Records from a data source
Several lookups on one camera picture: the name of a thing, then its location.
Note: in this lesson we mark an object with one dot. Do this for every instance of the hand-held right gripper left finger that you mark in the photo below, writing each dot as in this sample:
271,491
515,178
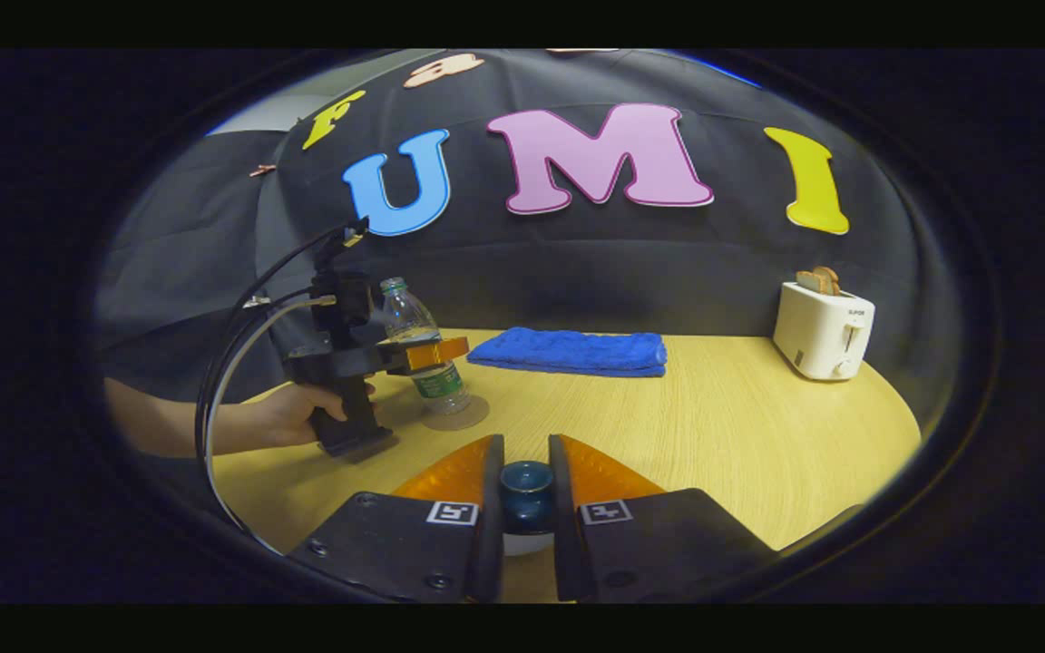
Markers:
489,553

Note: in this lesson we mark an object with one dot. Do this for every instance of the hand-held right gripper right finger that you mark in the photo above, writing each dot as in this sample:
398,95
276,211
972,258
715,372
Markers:
566,553

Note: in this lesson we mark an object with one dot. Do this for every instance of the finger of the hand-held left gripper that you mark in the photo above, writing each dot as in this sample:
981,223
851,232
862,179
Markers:
395,356

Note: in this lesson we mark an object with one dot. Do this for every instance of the white teacup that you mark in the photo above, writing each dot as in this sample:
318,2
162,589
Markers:
527,545

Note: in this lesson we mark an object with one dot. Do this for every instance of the clear plastic water bottle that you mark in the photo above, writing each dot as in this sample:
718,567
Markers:
439,385

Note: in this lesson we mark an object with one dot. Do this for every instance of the dark blue teacup lid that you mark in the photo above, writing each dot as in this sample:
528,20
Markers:
526,494

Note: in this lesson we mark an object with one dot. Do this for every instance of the round brown coaster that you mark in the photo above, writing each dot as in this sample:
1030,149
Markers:
473,415

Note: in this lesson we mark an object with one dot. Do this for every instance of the white cloth clip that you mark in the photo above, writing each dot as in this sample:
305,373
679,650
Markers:
257,301

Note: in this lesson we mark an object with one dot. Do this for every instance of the blue folded towel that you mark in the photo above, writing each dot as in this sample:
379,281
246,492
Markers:
568,352

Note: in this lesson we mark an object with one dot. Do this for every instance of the black backdrop cloth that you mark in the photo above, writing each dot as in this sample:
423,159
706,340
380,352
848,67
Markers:
577,272

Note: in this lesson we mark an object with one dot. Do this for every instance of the copper cloth clip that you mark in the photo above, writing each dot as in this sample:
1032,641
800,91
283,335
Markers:
261,170

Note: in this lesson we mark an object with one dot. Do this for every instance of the white toaster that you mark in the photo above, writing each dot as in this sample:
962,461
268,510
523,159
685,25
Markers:
822,331

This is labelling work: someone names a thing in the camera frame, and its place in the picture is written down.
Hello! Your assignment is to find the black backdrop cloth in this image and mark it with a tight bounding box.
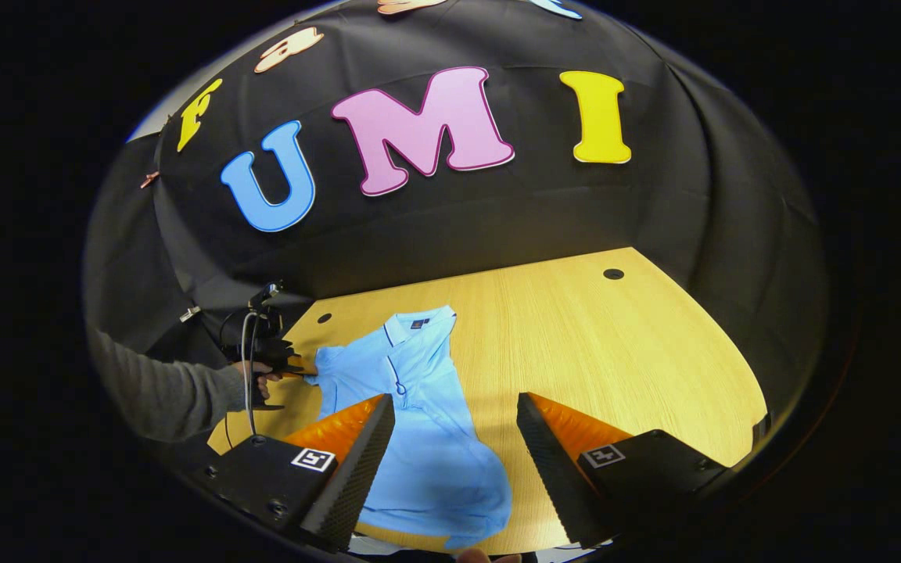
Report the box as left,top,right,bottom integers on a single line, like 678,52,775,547
83,0,831,407

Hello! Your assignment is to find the black cable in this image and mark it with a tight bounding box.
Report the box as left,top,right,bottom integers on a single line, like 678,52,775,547
238,308,265,439

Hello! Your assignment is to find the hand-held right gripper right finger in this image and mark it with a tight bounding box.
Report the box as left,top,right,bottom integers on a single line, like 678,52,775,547
515,391,730,550

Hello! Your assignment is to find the light blue T-shirt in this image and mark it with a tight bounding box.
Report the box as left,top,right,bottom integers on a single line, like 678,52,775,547
313,304,514,550

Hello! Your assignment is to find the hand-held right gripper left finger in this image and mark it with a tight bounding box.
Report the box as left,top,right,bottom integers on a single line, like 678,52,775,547
188,393,397,553

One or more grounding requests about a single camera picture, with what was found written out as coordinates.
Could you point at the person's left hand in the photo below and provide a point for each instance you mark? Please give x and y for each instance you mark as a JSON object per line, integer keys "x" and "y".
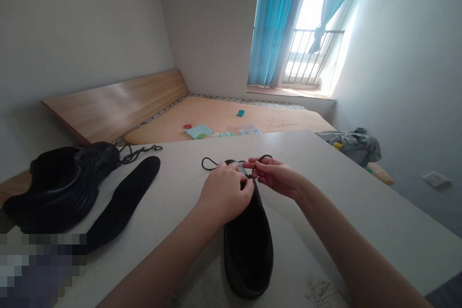
{"x": 220, "y": 196}

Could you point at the person's right hand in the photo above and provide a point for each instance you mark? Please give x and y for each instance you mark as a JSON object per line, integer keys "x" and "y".
{"x": 281, "y": 178}

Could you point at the person's right thumb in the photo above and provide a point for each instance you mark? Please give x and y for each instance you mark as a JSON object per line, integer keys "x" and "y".
{"x": 262, "y": 174}

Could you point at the person's right index finger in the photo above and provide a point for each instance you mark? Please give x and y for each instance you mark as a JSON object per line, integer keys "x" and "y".
{"x": 263, "y": 160}

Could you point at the person's left fingers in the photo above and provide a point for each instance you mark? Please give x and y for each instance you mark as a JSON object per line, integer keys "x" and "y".
{"x": 231, "y": 169}

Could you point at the person's left thumb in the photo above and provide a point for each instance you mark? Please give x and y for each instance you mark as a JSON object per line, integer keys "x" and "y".
{"x": 249, "y": 187}

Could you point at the black shoelace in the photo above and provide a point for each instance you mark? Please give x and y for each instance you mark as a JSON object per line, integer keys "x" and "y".
{"x": 209, "y": 168}
{"x": 139, "y": 152}

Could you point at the black shoe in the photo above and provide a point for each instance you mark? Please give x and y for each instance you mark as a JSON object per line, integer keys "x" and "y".
{"x": 249, "y": 243}
{"x": 54, "y": 189}

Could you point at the clear plastic packets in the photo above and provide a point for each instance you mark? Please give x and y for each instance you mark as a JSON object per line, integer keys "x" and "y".
{"x": 242, "y": 130}

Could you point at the light teal booklet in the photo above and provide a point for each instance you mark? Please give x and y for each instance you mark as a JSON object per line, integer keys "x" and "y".
{"x": 199, "y": 131}

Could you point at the small teal box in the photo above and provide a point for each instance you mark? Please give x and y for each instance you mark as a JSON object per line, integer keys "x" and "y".
{"x": 241, "y": 113}

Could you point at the grey crumpled bag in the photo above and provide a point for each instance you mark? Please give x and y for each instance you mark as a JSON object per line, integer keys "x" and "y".
{"x": 357, "y": 145}

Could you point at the window with metal railing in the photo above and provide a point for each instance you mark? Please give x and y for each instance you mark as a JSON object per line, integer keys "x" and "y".
{"x": 306, "y": 59}

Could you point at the black insole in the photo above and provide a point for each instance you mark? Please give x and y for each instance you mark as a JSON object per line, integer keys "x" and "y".
{"x": 119, "y": 203}

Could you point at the wooden bed headboard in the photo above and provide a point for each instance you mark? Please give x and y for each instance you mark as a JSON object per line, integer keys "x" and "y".
{"x": 115, "y": 106}

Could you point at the blue curtain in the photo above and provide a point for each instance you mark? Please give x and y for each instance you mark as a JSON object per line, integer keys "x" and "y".
{"x": 335, "y": 1}
{"x": 274, "y": 23}

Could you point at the white wall socket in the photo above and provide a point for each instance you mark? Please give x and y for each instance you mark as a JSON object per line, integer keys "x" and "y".
{"x": 436, "y": 180}

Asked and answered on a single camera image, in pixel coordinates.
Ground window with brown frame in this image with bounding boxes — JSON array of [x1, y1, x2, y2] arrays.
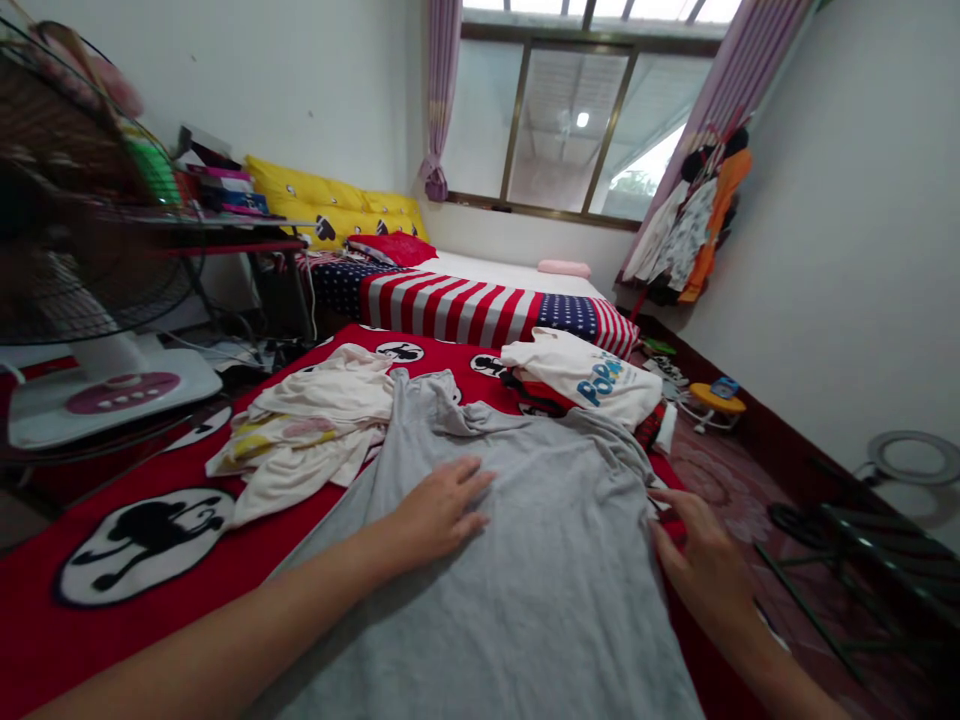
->
[[446, 0, 744, 230]]

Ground cluttered desk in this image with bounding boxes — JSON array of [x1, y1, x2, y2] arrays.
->
[[149, 123, 324, 346]]

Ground person's left fingers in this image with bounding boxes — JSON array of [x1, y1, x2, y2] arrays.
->
[[419, 455, 498, 517]]

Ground red and black garment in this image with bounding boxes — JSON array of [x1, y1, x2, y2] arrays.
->
[[502, 371, 676, 453]]

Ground grey t-shirt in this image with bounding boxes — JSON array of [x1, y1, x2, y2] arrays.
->
[[247, 367, 706, 720]]

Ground cream garment pile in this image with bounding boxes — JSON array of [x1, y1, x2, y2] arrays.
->
[[206, 343, 399, 530]]

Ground person's right index finger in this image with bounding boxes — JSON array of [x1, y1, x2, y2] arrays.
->
[[647, 487, 711, 520]]

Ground person's right hand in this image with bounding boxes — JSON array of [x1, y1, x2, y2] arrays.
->
[[647, 487, 757, 625]]

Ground green metal folding rack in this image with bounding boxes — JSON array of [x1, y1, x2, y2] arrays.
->
[[755, 457, 960, 684]]

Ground tied pink curtain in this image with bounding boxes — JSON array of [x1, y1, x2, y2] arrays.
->
[[418, 0, 464, 202]]

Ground red pillow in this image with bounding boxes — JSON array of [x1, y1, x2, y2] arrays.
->
[[346, 230, 439, 269]]

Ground stars and stripes blanket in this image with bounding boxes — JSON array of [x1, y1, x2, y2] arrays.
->
[[299, 251, 643, 361]]

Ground tangle of cables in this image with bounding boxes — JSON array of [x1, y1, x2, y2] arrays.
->
[[161, 322, 310, 376]]

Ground small yellow stool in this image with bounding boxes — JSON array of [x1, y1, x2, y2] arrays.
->
[[686, 382, 748, 436]]

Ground white t-shirt with blue print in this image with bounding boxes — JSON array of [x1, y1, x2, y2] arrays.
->
[[500, 326, 665, 429]]

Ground red blanket with monkey print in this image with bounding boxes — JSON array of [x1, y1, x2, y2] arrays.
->
[[0, 322, 751, 720]]

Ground yellow padded headboard cushion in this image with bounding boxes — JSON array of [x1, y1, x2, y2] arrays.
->
[[245, 155, 433, 253]]

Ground white and pink fan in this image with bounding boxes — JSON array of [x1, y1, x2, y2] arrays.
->
[[0, 18, 226, 451]]

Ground white shoes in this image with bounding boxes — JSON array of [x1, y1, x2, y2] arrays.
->
[[646, 354, 691, 388]]

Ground bed with white sheet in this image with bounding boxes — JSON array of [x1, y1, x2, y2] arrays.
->
[[423, 248, 610, 303]]

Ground long pink curtain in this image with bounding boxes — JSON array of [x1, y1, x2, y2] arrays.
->
[[614, 0, 815, 283]]

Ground person's right thumb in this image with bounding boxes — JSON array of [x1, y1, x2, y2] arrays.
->
[[649, 521, 688, 580]]

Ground person's left hand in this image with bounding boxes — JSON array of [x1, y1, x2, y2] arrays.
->
[[388, 455, 498, 565]]

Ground rack of hanging clothes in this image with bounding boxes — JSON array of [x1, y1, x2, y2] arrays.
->
[[620, 123, 755, 309]]

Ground white ring light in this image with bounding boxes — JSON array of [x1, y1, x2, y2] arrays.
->
[[854, 429, 960, 489]]

*How to complete this task:*
The word "backdrop" occurs on some lines of the entries. Work out how many such lines there are and reply with the number alone.

*Response area:*
2